In the story of Snow White, the evil stepmother's mirror is a pivotal character. She not only stares into it, but ask out loud the questions we never speak. "Mirror Mirror on the wall, who's the fairest of them all?" We look in the mirror and ask the question of "are we enough?" and we tense as we wait for the answer, assuming that the mirror will answer the same as it did to the evil stepmother. "Snow white is more fair", "No, you're not enough, never were enough, will never be enough." However, we need not to fear that answer, because its a farce. We are enough, we were always enough, we will always be enough. This enough comes from God. We are His Creation, His Lost Sheep, His Sacrifice, and His Princess. This is God's opinion of us; we can either believe it or not.
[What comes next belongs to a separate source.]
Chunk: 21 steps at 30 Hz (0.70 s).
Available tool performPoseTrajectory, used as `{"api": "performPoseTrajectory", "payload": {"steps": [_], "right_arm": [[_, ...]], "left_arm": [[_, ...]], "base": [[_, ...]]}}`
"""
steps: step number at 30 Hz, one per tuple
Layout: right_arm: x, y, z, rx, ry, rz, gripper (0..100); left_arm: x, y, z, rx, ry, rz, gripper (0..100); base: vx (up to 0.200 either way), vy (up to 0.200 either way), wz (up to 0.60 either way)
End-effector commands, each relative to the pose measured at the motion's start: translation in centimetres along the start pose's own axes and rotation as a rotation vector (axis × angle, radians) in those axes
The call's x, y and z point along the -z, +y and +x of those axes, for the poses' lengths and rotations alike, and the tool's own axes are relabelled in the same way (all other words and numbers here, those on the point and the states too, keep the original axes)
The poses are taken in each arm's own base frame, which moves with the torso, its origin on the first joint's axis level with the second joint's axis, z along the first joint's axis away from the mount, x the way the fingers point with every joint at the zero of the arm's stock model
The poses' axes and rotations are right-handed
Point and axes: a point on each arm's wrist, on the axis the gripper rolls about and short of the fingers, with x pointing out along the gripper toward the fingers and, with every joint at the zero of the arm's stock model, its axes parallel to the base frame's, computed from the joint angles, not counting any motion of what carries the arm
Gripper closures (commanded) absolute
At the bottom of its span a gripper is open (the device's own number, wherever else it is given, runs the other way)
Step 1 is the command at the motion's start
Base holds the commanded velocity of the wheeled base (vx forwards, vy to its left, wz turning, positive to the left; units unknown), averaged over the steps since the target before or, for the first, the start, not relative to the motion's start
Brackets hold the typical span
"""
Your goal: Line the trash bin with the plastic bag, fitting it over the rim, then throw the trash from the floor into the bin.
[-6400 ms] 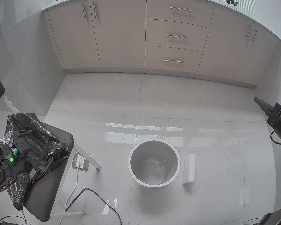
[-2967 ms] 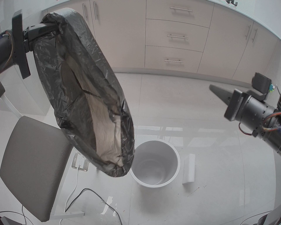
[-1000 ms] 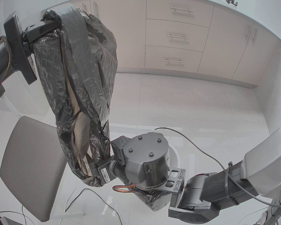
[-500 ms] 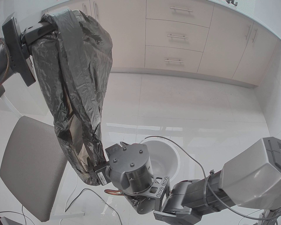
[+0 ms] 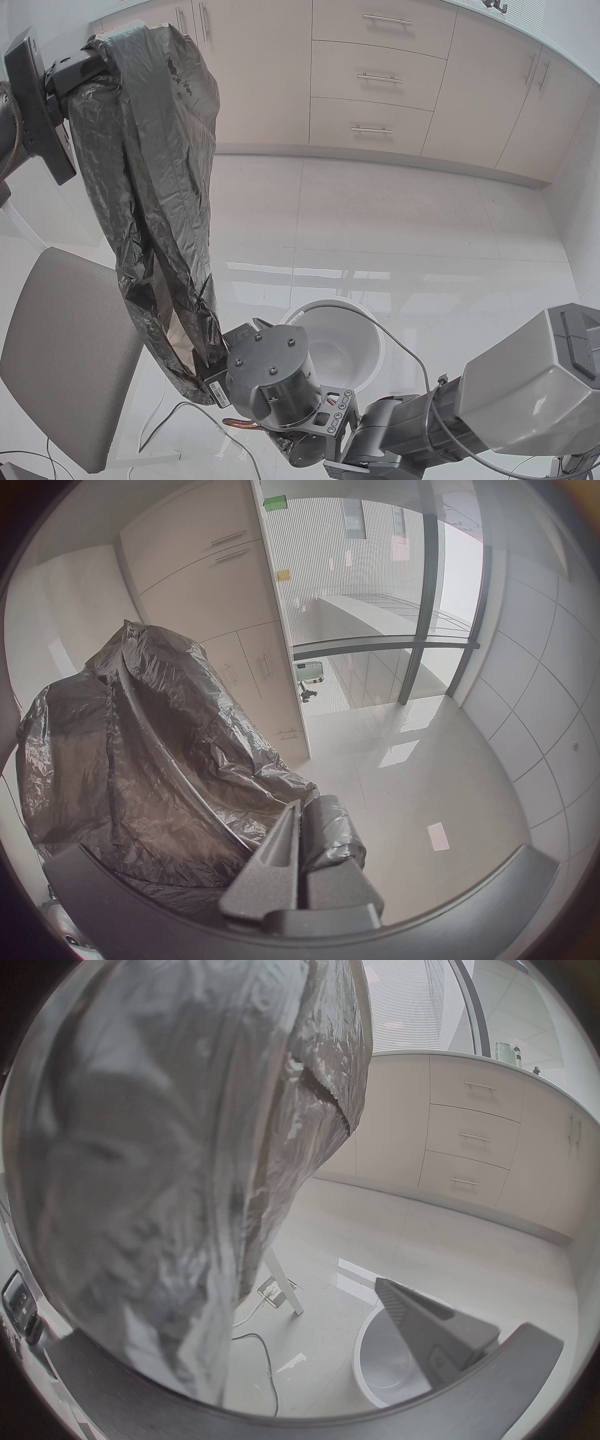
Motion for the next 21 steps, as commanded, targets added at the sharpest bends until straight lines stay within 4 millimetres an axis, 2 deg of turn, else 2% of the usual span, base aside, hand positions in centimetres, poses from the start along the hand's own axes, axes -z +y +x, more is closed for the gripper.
{"api": "performPoseTrajectory", "payload": {"steps": [1,12,17,19,20,21], "right_arm": [[0.3,0.0,-0.1,0.001,0.008,-0.004,100],[0.2,-0.7,-1.0,0.003,0.021,0.002,100],[-0.1,-2.3,-3.4,-0.003,0.049,-0.039,100],[-0.4,-3.7,-4.9,-0.007,0.080,-0.076,100],[-0.3,-3.8,-5.0,-0.007,0.084,-0.078,100],[-0.8,-5.1,-6.1,-0.024,0.112,-0.086,100]], "left_arm": [[0.0,0.0,0.0,0.001,-0.001,0.001,100],[0.2,0.6,-0.1,-0.004,0.000,0.002,100],[0.2,0.9,-0.1,-0.012,-0.007,0.003,100],[0.1,1.2,-0.1,-0.023,-0.012,0.001,100],[0.1,1.3,-0.1,-0.025,-0.013,0.001,100],[0.1,1.8,-0.1,-0.041,-0.014,-0.001,100]], "base": [[0.000,0.000,0.00],[0.000,0.000,0.00],[0.000,0.000,0.00],[0.000,0.000,0.00],[0.000,0.000,0.00],[0.000,0.000,0.00]]}}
We believe it about others, why don't we believe it for ourselves?
Once time I looked into the mirror and I hated what I saw, and what I thought I saw. Then I looked past myself and looked to God for my reflection. That is the reflection that I want to see every time I look at myself. This is the reflection that I want others to see. This is the reflection I claim and stand upon. This reflection is Christ in and through me.